Monday, May. 08, 1972

Spoof Sleuths, Nix Crix

By T.E.K.

THE REAL INSPECTOR HOUND and AFTER MAGRITTE

by TOM STOPPARD

Drama has an affinity for detection. Almost every play has elements of mystery and surprise. It is like a nest of clues that must be woven together in the course of an evening to reveal some final, unified meaning.

This dramatic aspect of riddle solving seems to have a special appeal for British Playwright Tom Stoppard. Much of his first play, Rosencrantz, and Guildenstern Are Dead, had those two pitiably bewildered title characters trying to figure out what the devil was going on in the castle at Elsinore. His new playlets are dramatic trifles compared to Rosencrantz and Guildenstern, but the longer and better one, The Real Inspector Hound, is highly diverting. (The brief curtain raiser, After Magritte, simply reduces the deductive process to a bundle of false clues that turn the characters, as well as the lines, into absurdist non sequiturs.)

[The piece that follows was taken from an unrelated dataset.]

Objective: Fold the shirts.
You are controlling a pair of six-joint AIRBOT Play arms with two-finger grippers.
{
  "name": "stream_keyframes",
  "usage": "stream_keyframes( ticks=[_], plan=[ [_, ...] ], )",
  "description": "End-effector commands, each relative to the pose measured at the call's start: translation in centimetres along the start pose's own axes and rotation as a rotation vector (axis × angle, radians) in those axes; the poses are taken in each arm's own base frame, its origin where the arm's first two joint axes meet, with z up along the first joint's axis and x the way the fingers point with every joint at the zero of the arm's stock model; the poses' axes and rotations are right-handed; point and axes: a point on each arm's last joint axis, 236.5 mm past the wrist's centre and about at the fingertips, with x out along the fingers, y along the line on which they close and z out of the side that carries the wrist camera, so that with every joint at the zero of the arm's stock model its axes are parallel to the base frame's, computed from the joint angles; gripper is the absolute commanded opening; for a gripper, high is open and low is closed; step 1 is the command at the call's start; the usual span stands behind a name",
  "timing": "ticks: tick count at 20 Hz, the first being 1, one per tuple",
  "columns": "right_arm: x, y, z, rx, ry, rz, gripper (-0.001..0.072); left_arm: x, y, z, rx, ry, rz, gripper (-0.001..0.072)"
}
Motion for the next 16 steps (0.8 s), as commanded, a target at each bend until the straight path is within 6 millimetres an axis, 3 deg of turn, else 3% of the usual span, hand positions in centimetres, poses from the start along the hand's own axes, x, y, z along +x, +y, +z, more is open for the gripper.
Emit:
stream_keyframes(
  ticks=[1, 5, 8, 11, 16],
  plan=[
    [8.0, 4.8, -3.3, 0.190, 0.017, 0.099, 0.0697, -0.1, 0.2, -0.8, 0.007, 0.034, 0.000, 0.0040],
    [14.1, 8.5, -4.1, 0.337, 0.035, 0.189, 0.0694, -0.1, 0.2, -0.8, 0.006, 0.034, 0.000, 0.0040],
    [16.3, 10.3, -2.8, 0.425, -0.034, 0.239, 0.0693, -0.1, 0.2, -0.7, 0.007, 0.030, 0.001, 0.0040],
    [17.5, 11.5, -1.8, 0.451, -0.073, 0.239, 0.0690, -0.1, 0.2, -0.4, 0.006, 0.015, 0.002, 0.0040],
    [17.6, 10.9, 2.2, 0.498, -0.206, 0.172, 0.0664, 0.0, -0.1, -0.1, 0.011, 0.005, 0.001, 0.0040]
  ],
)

Hound's action takes place in a theater on opening night. It is a spoof of an Agatha Christie thriller, and Stoppard handles it with prankish zest, though it lacks the urbane comic polish and spine-prickling tremors that Anthony Shaffer put into his Christie takeoff, Sleuth. The subplot concerns two drama critics who observe and comment on the play and eventually get actively drawn into it at no small risk. Here Stoppard is sly and wry, and one may guess that he views critics with bemused affection and subdued contempt.

He makes each man a very different type, and he is wickedly on target with both. Birdboot (Tom Lacy) is an expansive, chocolate-munching show-bird chaser who finds almost everything "a rattling good show." Moon (David Rounds) is an emotionally constipated, intellectually rabid exegete; any wispy pile of dramatic dandruff can fuel his fire about "the human condition."

As a second-string critic, Moon occupies a theatrical purgatory. A few years ago during the presidency of L.B.J., Dan Sullivan, then second-stringer to Clive Barnes on the New York Times, was sent to Washington, D.C., to cover a play. Stewart Udall, then Secretary of the Interior, passed Sullivan on the aisle, and asked the perennial question, "Where's Barnes?" Retorted Sullivan, in what has become the classic second-stringer's revenge, "Where's Johnson?" Though this has an element of the private joke, Lacy and Rounds are so humanly right in their roles that they suggest similar foibles in any number of other men in other professions. The woman who casts delight on the evening is Carrie Nye. Too long absent from the New York stage, she confers not only her blonde good looks on both plays, but what too many other actresses neglect to cultivate: a crystal voice and a queenly bearing.--T.E.K.